Kayseriye tekrar döndüğümüzde Kuzucu garajı gözümde biraz küçüldüğsede yinede bizim için büyük bir yerdi.Garajın mevlevi caddesine bakan taraflarında otobus yazıhaneleri vardı. Biletler ordan alınır ve yolcuların oturması içinde oturma yerleri vardı.Yazıhanede bilet kesenlere yolcular bazen valızlerinide emanet ederlerdi.Hemen karşısında Erciyes lokantası vardı. Sonradan ünlü olan Mehmet usta gibi aşçılar hep buradan yetişmişlerdi. Lokantanın yola bakan köşesinde pala bıyıklı dönerci ustasının çok lezzetli dönerini yemeğe herkes gelirdi. O zamanlarda en ucuz yemek kurufasulye pilav çorbaydı . Döner yiyemiyener onları yer ağzında kürdanla çıkarlardı kı döner yedi desinler diye.Garajın hemen yan tarafındaki Divan pastanesinin ketesini yemek ve o dönemde yaş pasta yemek de büyük bir şeydi.Herkesin bütçesinin yetmediği zamanlardı ama bir şekilde insanlar kuzucu garajına geldiklerinde en azından bu iki yere uğrarlardı.
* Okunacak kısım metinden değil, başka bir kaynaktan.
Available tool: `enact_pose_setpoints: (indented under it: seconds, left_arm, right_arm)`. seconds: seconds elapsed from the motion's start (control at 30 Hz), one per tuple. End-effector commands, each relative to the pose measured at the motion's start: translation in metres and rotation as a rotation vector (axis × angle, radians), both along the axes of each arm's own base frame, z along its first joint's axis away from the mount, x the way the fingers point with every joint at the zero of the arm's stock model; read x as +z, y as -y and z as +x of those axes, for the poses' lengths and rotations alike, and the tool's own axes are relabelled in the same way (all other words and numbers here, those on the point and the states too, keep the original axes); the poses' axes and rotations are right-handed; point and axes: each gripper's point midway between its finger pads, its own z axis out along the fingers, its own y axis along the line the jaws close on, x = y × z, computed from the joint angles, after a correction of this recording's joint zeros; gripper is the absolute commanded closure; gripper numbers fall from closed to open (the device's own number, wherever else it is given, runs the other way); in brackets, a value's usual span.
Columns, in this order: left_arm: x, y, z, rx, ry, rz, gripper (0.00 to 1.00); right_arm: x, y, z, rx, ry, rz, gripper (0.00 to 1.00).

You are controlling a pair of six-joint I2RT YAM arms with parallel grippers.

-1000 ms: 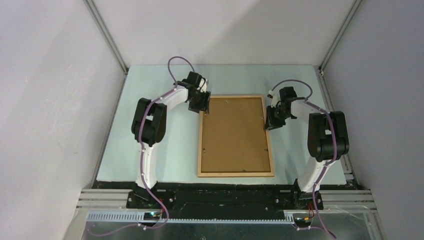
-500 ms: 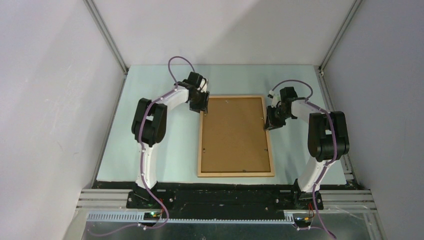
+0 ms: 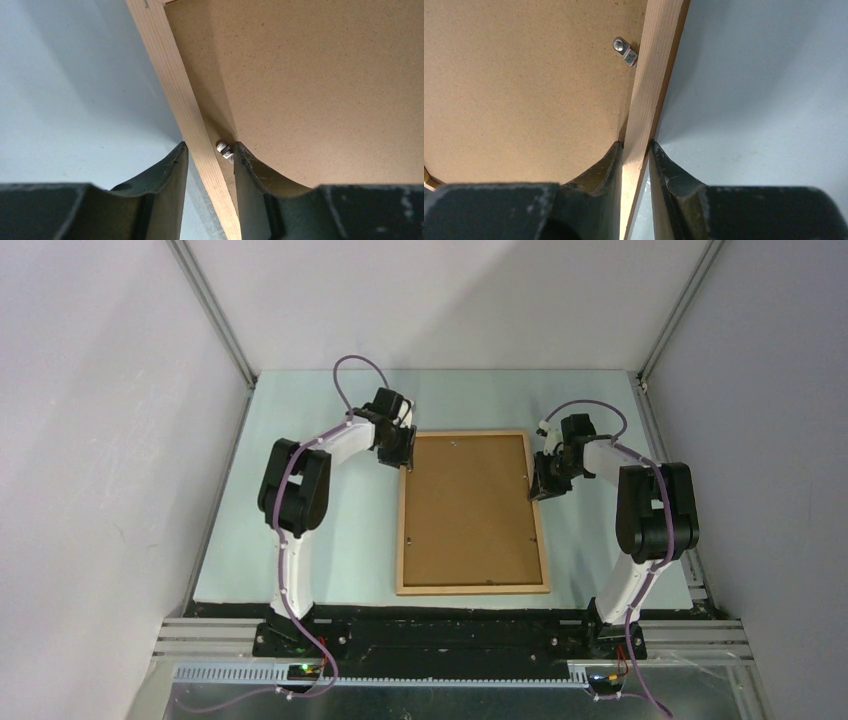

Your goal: Put the photo into the frame

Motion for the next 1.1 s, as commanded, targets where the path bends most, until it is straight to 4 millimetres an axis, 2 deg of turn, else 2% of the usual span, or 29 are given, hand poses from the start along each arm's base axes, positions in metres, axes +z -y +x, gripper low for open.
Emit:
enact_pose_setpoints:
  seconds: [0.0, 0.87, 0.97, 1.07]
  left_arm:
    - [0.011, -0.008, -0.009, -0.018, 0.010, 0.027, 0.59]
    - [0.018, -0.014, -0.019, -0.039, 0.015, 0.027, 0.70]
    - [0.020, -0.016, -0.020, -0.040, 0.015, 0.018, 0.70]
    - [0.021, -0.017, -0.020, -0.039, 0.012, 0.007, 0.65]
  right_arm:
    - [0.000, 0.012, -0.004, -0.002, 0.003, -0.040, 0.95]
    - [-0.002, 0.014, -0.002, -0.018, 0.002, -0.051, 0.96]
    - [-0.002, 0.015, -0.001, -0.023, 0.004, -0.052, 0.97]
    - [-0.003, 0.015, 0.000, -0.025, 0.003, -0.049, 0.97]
İçeceklerin en ünlüleri gazozdu, sonra ayran ve limonataydı. Bu içecekler her yerde olmazdı . Kuzucu garajında bunların yanı sıra elbiseciler ve tuafiyeciler çoktu. Bir insanın tüm giyim ihtiyacları burda bulunurdu. Şimdiki alış veriş merkezleri gibiydi. Ama soğuk ve cansız değildi her yerde hareket vardı.